The shipping cost field - good or bad?

In my last post, we talked about the importance of product level bidding on CSEs that offer it. Today I’d like to look at the shipping cost field that nearly all shopping engines provide. While I typically like to preach about including as much information in your data feed as possible, the shipping cost field can be an exception depending on the shopping engine.

For example, Shopping.com adds the price of shipping from the data feed into the price of the product in their product listings.

Shopping.com Cost with shipping value

Listing in Shopping.com - Price of item w/ Shipping cost ($94.96)

Price w/out shipping cost

Listing on site - Price of item w/out Shipping cost ($89.97)

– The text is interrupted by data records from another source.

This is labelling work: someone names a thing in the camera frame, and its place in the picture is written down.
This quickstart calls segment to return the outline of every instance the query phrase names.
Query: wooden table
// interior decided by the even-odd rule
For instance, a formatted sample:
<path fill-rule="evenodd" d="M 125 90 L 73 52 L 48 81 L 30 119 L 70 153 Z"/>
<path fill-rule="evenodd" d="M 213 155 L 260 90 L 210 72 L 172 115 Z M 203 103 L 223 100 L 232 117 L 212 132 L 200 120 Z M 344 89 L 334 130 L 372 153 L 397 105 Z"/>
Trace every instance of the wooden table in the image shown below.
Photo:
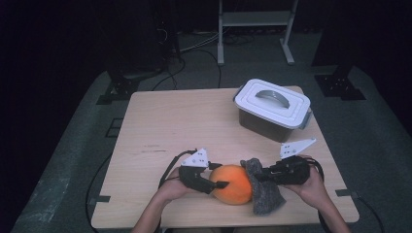
<path fill-rule="evenodd" d="M 299 87 L 290 87 L 301 91 Z M 158 181 L 174 156 L 205 148 L 211 162 L 240 164 L 257 157 L 263 167 L 280 160 L 280 143 L 242 127 L 232 98 L 237 89 L 136 92 L 130 99 L 118 141 L 92 217 L 95 228 L 132 227 L 157 190 Z M 326 189 L 347 222 L 359 219 L 349 196 L 335 190 L 346 185 L 330 154 L 316 119 L 292 132 L 288 142 L 316 138 L 303 153 L 323 166 Z M 280 187 L 287 203 L 269 216 L 254 216 L 253 205 L 230 206 L 205 193 L 191 193 L 170 203 L 162 227 L 291 225 L 318 223 L 317 211 L 296 194 Z"/>

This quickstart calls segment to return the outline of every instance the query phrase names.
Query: white plastic container
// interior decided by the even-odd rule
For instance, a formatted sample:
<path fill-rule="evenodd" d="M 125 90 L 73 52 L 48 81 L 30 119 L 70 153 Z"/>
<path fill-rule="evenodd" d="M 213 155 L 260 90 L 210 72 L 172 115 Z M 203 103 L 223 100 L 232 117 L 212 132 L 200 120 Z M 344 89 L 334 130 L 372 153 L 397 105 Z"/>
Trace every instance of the white plastic container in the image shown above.
<path fill-rule="evenodd" d="M 308 97 L 258 79 L 240 87 L 234 102 L 242 126 L 280 143 L 304 129 L 312 115 Z"/>

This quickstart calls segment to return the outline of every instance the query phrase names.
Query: dark background
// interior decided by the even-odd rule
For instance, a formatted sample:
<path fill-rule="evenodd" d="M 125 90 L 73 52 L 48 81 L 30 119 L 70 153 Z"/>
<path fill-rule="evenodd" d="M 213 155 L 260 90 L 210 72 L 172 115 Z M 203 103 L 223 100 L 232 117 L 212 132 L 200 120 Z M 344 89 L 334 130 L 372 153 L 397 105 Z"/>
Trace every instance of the dark background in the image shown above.
<path fill-rule="evenodd" d="M 95 14 L 87 1 L 0 2 L 3 113 L 0 232 L 13 227 L 72 114 L 94 79 L 106 70 L 109 54 L 117 53 L 117 50 L 125 52 L 124 61 L 134 61 L 139 69 L 145 66 L 153 69 L 159 66 L 159 59 L 167 58 L 167 54 L 159 53 L 160 48 L 153 48 L 153 41 L 157 40 L 155 28 L 145 28 L 142 33 L 142 25 L 135 26 L 131 21 L 131 24 L 124 19 L 105 21 L 104 16 L 118 9 L 111 5 L 113 1 L 97 2 L 106 3 L 95 8 L 102 15 Z M 130 4 L 125 0 L 118 2 Z M 154 27 L 164 26 L 161 14 L 165 9 L 161 4 L 159 7 L 150 6 L 145 1 L 136 2 L 139 2 L 134 5 L 136 12 L 144 7 L 154 8 L 155 13 L 147 12 L 153 16 L 147 21 Z M 238 3 L 224 2 L 227 10 L 232 10 Z M 217 4 L 216 0 L 178 0 L 178 29 L 185 32 L 216 30 Z M 239 1 L 239 6 L 243 10 L 282 10 L 290 5 L 285 1 L 262 0 L 253 4 Z M 293 27 L 298 33 L 324 29 L 313 65 L 336 65 L 342 57 L 350 57 L 375 81 L 409 131 L 412 131 L 408 109 L 412 106 L 409 97 L 412 51 L 408 45 L 412 41 L 411 10 L 411 3 L 406 0 L 300 0 Z M 124 30 L 115 30 L 119 29 L 117 25 L 125 22 Z M 130 33 L 133 30 L 127 31 L 127 28 L 136 29 L 136 33 Z M 140 48 L 150 45 L 147 48 L 152 49 L 139 50 L 139 45 L 131 43 L 133 40 L 114 42 L 108 39 L 118 34 L 112 38 L 135 37 L 141 42 Z M 148 53 L 154 60 L 142 64 L 148 59 L 141 58 Z"/>

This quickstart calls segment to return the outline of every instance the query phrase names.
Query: lid handle
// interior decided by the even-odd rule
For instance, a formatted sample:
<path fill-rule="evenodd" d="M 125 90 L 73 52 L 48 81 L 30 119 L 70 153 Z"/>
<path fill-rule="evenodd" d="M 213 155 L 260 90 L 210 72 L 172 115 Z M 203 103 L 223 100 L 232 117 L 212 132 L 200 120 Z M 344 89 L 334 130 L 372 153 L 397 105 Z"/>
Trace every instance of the lid handle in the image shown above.
<path fill-rule="evenodd" d="M 255 97 L 258 98 L 268 98 L 268 99 L 272 99 L 272 100 L 277 100 L 279 101 L 282 106 L 286 109 L 289 108 L 290 104 L 289 104 L 289 100 L 287 98 L 285 98 L 285 96 L 283 96 L 282 94 L 274 91 L 274 90 L 261 90 L 260 92 L 258 92 Z"/>

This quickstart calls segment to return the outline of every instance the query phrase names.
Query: gray carpet
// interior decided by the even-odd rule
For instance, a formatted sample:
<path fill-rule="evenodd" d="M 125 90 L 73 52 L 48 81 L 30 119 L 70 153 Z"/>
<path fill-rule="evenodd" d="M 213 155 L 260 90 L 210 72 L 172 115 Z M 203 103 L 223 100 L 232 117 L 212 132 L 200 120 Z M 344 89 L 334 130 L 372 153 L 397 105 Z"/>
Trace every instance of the gray carpet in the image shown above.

Shopping.com’s willingness to show the shipping cost plus the cost of the product in their product search results can have a negative effect on your traffic from the engine. Think about it, if two companies are offering the same product at the same price point but one is showing the shipping cost in addition to the product’s price, which merchant do you think will get the click? I’d put my money on the merchant with the lower price showing.

Try removing the data in the shipping cost field for the Shopping.com feed and see what it does. There may be a positive change in clicks and conversions. Please note that not every shopping comparison engine uses the shipping cost the same way Shopping.com does, so please make sure to know how each engine uses each piece of data.